Decision markers understanding some political fault lines in India suggested they would not recommend the drug because they don’t get mild cases, and that is what the drug is intended for. Nodal officer Dr. Sandeep Garg commented, “There are better drugs to treat COVID-19 patients. Moreover, LN Hospital does not get mild cases.” The cost was undoubtedly a factor.

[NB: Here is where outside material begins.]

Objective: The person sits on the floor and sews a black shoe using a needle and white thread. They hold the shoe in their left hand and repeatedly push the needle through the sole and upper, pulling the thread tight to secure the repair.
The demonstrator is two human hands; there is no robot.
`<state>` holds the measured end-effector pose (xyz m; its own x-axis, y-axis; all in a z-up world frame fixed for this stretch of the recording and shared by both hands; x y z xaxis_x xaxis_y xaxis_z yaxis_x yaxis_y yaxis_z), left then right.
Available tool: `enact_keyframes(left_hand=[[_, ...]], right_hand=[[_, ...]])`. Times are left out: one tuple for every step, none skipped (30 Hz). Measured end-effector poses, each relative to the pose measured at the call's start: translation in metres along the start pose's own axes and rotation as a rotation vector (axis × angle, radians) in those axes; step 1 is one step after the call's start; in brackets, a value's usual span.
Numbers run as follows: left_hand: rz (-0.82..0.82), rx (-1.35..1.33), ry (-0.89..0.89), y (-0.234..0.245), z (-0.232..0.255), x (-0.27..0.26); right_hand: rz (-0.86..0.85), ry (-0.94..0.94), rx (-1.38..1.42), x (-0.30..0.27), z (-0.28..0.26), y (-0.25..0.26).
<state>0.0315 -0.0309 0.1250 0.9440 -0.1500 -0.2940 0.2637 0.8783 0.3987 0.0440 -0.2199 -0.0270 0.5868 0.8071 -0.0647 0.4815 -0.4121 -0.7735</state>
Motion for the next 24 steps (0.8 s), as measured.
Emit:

Economics of Favipiravir in India
Perhaps an underlying issue is the economics where a full course runs $335 when factoring in the full course required. This is a lot of money for most people in India for a drug regimen. Hence for the cost, Dr. Kush Sharma, a senior resident working at LN Hospital’s intensive care unit, suggests, “There are better treatment protocols available.”
Other Drugs now Approved
The Lok Nayak Hospital committee has approved the use of three other drugs, including Remdesivir, Tocilizumab, and Ivermectin, as well as plasma therapy for COVID-19 treatment. What follows is a breakdown of the hospital’s four-member committee rationale for its decisions.
Remdesivir was approved for moderate cases of COVID-19 if the patient exhibits no response to steroids and oxygen therapy. They suggested not to mix Hydroxychloroquine with Remdesivir as it could interfere with the antiviral’s action. They do have reported Remdesivir side effects such as nausea and high liver enzymes. Of course, caution is recommended on renal patients, children, and pregnant and lactating women.
This immunosuppressive is used for moderate to severe COVID-19 patients, particularly if there involves a hyperactive immune response (cytokine storm) in the body. Should TB patients be involved, the committee recommends caution, in addition to those with systemic bacterial and fungal infection and those on a differing immunosuppressive therapy such as for some form of cancer. Also, doctors there in India warn against using Tocilizumab if tests indicate higher levels of liver enzymes.
Although the hospital’s committee acknowledged that the only true evidence for Ivermectin comes from laboratory evidence as an inhibitor of the COVID-19 causative virus, it should be considered for hospitalized patients as it is A) cheap, B) available, and C) known to be safer than other drugs. Approved by the US FDA for parasitic infections, it’s only side effects are fever and skin rash. The hospital undoubtedly has been monitoring all the Ivermectin clinical trials now off the ground plus the significant building observational evidence from multiple countries. Lok Nayak Hospital suggests Ivermectin can help in limiting viral load and prevent severe disease progression.
Lok Nayak Hospital will continue with plasma therapy, but the exclusionary list will grow larger. For example, patients with cardio-pulmonary comorbid diseases, liver disease patients, chronic kidney patients, patients under 18 and older than 60, those that are obese, pregnant patients, and others, will be excluded.